#### [TASK]
Please retype the material beneath this task exactly, starting with its first line and finishing with the line containing "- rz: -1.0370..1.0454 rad".

#### [SUPPLIED MATERIAL]
===
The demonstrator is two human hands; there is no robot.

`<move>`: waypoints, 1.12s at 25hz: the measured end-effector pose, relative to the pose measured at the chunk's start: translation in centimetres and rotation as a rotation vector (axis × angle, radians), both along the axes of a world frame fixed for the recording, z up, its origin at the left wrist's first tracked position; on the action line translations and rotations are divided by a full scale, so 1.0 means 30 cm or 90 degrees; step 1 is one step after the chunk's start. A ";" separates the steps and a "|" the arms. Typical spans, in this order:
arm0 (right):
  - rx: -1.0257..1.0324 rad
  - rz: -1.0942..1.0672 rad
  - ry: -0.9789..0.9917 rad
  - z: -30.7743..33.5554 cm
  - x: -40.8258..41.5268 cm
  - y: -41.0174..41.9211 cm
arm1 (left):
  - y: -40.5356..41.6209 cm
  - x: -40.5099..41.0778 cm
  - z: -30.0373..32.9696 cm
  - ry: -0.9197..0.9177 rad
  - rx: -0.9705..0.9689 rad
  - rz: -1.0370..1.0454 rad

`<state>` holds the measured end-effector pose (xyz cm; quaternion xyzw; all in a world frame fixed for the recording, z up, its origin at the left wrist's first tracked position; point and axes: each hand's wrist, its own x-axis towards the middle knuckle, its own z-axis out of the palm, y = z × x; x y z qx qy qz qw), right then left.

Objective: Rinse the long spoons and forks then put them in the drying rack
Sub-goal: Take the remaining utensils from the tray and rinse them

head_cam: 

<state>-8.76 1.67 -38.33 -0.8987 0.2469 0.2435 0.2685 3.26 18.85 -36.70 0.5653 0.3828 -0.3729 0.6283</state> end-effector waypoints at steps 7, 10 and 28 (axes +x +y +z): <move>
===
#### [WRITTEN RESPONSE]
The demonstrator is two human hands; there is no robot.

`<move>`: waypoints, 1.12s at 25hz: the measured end-effector pose, relative to the pose measured at the chunk's start: translation in centimetres and rotation as a rotation vector (axis × angle, radians), both along the axes of a world frame fixed for the recording, z up, its origin at the left wrist's first tracked position; on the action line translations and rotations are divided by a full scale, so 1.0 means 30 cm or 90 degrees; step 1 is one step after the chunk's start. A ";" separates the steps and a "|" the arms. Typical spans, in this order:
arm0 (right):
  - rx: -1.0257..1.0324 rad
  - rz: -1.0942..1.0672 rad
  - ry: -0.9789..0.9917 rad
  - z: -30.7743..33.5554 cm
  - x: -40.8258..41.5268 cm
  - y: -41.0174..41.9211 cm
arm1 (left):
  - y: -40.5356..41.6209 cm
  - x: -40.5099..41.0778 cm
  - z: -30.0373..32.9696 cm
  - ry: -0.9197..0.9177 rad
  - rx: -0.9705..0.9689 rad
  - rz: -1.0370..1.0454 rad

This finishes the exercise.